Celle-ci se définit par les échanges qui s’y produisent, par les éléments qui y cohabitent, dans ce
cas précis, sans doute relié à l’aspect identitaire, les rencontres qui ont eu cours durant l’expo,
mais aussi maintenant dans les nouvelles fonctions qui réactivent sans cesse ces critères.

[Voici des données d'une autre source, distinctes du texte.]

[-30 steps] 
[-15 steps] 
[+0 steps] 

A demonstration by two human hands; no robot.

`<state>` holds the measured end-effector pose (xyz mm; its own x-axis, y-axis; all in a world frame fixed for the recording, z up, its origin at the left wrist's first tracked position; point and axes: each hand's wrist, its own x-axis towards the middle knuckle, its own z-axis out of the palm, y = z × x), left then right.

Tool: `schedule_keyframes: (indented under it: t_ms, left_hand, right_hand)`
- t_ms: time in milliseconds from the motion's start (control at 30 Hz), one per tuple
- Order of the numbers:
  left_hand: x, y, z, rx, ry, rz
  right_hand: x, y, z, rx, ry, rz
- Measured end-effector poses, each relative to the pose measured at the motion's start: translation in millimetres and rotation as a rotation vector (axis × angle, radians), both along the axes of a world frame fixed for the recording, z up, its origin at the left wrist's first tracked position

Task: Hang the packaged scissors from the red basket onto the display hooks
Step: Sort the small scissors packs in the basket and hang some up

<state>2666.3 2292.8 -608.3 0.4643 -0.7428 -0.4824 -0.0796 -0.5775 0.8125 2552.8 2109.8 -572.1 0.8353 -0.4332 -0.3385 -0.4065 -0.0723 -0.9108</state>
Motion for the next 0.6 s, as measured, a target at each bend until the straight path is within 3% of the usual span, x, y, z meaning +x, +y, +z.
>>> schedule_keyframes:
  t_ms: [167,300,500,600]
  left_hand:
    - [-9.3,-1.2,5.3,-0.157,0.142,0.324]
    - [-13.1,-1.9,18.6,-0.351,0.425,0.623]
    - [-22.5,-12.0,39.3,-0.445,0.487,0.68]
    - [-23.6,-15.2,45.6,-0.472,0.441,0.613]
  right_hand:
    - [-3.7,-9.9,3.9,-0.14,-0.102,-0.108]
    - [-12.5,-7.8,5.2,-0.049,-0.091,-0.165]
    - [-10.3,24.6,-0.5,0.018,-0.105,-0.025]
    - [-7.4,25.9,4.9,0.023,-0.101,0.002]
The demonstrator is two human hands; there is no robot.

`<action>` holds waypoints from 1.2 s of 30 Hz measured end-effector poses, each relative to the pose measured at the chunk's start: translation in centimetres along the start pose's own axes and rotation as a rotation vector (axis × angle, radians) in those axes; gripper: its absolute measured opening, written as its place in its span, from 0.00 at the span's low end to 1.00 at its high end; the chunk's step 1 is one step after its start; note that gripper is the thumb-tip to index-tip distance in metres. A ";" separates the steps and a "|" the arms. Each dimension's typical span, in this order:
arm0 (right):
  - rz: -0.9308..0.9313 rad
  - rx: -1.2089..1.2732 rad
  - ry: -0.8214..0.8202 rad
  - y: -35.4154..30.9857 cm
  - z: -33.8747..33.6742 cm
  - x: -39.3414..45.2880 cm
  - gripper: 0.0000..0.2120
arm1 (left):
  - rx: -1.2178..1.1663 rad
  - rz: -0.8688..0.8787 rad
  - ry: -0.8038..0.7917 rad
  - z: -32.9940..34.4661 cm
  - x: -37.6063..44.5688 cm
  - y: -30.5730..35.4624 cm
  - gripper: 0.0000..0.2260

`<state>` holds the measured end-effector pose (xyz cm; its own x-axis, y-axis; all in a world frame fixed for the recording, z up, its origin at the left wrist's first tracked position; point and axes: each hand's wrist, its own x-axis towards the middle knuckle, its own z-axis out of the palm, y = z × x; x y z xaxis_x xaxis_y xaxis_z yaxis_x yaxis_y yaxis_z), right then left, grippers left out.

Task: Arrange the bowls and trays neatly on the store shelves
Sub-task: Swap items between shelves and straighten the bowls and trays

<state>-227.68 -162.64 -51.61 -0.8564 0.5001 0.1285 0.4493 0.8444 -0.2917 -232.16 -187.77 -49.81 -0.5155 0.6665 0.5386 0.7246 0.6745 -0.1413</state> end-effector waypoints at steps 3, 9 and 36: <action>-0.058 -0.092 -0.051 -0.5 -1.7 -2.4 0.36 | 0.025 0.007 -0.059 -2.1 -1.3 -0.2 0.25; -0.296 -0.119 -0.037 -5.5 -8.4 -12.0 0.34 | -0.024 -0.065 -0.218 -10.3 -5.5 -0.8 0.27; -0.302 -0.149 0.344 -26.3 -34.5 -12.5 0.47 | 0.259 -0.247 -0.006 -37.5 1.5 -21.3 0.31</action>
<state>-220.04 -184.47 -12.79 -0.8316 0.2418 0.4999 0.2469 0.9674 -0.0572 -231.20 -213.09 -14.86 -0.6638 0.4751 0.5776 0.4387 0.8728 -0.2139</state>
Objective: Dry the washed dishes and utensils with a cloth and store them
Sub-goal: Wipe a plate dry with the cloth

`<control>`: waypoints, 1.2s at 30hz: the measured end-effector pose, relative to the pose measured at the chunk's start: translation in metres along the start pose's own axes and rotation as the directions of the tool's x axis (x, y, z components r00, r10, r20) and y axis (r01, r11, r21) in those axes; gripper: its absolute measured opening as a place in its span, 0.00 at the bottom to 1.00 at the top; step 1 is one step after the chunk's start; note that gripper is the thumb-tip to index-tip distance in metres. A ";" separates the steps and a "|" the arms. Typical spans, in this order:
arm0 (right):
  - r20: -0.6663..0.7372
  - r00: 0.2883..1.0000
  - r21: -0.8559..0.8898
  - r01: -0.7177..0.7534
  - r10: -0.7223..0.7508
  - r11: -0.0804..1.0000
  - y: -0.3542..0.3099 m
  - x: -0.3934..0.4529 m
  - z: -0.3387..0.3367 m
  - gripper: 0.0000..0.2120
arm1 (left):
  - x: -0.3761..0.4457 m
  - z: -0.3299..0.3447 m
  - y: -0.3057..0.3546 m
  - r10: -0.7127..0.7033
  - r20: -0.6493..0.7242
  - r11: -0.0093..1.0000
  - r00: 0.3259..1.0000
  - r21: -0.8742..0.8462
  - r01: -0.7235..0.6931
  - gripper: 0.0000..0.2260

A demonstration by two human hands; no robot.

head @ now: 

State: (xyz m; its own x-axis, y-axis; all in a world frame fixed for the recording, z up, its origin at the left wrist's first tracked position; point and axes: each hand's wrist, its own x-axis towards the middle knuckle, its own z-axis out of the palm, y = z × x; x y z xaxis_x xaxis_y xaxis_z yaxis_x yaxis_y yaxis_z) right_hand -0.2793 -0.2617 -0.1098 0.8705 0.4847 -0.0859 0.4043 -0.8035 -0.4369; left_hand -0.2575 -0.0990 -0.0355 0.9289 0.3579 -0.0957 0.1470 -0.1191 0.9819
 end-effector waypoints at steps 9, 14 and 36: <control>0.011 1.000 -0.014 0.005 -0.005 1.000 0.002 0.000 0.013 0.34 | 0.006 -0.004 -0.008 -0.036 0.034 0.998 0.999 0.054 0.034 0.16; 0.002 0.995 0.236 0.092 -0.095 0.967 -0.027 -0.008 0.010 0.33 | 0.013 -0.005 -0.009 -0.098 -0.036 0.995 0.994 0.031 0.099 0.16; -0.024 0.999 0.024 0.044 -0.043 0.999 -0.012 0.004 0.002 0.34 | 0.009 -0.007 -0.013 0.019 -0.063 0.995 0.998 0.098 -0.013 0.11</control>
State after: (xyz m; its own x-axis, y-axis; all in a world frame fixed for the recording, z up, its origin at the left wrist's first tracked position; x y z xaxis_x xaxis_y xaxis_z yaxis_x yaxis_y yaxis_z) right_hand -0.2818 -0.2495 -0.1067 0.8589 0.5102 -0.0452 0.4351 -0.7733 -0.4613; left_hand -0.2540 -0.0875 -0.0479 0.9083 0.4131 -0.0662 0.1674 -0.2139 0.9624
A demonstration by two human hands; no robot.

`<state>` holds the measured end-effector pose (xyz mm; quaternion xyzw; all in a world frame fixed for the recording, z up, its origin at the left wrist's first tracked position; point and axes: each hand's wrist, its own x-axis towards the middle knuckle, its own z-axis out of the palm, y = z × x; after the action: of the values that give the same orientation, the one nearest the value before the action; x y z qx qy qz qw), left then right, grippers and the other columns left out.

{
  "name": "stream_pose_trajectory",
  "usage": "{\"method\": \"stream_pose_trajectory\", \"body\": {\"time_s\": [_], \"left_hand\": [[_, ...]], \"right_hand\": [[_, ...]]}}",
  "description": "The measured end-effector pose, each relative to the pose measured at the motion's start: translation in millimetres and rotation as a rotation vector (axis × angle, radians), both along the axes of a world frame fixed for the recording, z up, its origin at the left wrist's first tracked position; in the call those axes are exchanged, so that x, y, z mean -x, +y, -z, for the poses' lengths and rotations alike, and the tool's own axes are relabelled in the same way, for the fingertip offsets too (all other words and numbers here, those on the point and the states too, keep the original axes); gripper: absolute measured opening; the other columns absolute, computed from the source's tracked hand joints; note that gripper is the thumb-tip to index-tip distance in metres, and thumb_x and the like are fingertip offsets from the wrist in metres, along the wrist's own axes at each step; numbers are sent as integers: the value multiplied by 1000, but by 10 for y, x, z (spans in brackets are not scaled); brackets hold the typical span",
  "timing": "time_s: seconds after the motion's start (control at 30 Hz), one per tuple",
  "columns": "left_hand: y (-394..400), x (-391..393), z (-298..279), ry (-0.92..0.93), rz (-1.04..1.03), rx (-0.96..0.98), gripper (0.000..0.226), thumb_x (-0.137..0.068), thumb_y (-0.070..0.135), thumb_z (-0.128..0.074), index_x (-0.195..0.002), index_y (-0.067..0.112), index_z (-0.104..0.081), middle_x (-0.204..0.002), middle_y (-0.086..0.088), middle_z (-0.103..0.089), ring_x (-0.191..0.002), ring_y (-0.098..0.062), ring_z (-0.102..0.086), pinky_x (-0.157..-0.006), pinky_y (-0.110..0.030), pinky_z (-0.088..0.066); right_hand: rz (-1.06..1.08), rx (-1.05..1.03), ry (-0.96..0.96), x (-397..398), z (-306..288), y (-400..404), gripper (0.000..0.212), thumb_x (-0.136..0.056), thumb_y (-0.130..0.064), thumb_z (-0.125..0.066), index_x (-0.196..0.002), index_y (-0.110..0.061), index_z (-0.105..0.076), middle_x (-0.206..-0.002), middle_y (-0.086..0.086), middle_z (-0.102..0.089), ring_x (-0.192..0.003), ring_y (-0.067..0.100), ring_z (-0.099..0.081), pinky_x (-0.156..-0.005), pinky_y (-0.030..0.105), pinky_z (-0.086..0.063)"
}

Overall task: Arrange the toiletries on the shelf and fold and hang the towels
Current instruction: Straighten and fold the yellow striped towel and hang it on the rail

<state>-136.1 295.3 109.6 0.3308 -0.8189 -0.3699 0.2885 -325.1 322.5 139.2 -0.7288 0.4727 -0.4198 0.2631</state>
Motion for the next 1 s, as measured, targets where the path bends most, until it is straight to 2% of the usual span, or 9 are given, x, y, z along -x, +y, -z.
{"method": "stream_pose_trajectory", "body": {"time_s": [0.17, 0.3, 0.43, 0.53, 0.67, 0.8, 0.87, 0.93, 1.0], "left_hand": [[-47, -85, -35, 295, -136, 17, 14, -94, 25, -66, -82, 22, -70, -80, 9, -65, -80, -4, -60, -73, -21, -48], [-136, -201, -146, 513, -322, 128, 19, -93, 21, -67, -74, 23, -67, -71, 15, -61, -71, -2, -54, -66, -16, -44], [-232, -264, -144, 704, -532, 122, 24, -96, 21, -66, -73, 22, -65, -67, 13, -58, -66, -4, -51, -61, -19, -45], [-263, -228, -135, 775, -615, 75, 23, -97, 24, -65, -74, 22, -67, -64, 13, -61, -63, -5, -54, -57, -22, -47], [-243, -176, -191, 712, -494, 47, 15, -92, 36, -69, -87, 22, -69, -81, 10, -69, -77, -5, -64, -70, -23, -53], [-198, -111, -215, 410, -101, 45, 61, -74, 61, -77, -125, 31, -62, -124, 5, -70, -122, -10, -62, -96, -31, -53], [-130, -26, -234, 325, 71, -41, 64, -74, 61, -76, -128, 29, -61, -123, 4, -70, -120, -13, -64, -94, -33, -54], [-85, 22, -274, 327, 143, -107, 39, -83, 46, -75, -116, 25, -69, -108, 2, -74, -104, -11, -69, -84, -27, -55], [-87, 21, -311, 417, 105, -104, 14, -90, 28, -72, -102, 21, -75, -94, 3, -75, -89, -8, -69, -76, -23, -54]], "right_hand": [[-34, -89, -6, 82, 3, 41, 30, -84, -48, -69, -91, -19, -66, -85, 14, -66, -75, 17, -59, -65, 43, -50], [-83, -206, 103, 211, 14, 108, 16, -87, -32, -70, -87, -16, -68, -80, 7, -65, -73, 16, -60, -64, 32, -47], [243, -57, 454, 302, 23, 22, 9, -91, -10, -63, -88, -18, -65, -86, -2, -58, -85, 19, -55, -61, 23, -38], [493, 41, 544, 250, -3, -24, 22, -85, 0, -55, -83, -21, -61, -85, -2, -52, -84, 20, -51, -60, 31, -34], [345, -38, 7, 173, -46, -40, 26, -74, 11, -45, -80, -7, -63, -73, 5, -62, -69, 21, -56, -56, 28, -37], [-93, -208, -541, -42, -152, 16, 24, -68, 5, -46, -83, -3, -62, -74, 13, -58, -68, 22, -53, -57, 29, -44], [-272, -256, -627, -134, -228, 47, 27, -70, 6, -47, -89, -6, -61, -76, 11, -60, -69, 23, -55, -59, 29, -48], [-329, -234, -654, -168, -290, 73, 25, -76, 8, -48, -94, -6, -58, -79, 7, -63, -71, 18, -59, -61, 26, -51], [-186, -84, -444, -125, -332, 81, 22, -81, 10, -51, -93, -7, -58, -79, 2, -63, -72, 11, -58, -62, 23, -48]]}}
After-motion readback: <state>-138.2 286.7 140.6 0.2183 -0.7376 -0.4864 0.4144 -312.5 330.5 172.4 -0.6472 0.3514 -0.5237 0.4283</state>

Permettant aux structures architecturales de survivre et de ne pas être uniquement des bâtiments,
de ne pas être que passage, ou non-lieux, dans lesquels rien ne perdure, aucune prise n’est
possible, mais plutôt de participer à l’histoire et au monde dans lequel ils sont posés. Le choix de
s’attarder aux reliques de l’expo 67 n’est donc pas vain, il conduit vers une relecture, voire
questionne les événements historiques et leur rayonnement actuel. Ces lieux, témoins, mais plus
encore, témoins devenus icônes, sont aujourd’hui toujours les emblèmes de Terre des hommes,
en plus d’avoir de nouvelles fonctions, ce qui contribue à ce qu’ils participent d’une histoire
contemporaine tout en soulignant le passé. Aujourd’hui, les pavillons de la France et du Québec,
situés à proximité l’un de l’autre, sont devenus le Casino de Montréal ; celui des États-Unis la
Biosphère ; le pavillon du Canada accueille aujourd’hui les bureaux administratifs de la Société
Jean-Drapeau ; celui de la Tunisie un restaurant ; celui de la Jamaïque est disponible pour la
location et du pavillon de la Corée il ne reste que la structure. Leurs nouvelles fonctions
économiques ou culturels n’atténuent pas l’image historique, elles permettent plutôt de se souvenir
tout en insufflant une seconde histoire.
Les œuvres de Sabrina Desmarteau, en plus d’être un travail de réactualisation de symboles dans
une perspective anthropologique, en est un sur la composition d’espaces picturaux. En
transposant sur la toile ces lieux en de nouveaux espaces, elle leur induit une dimension
esthétique. Elle déconstruit les formes architecturales, permet une dissolution du plan, un
éclatement de la géométrie. Il suffit alors de recomposer les structures. Il s’agit de participer à la
création d’images symboliques. Visiter ces lieux et leurs nombreuses couches narratives.
Texte de Catherine Barnabé
i Titre d’un roman d’Antoine de St-Exupéry de 1939. ii Augé, Marc. 1992. Non-lieux : introduction à une anthropologie de la surmodernité. Paris : Éditions du Seuil. 149p.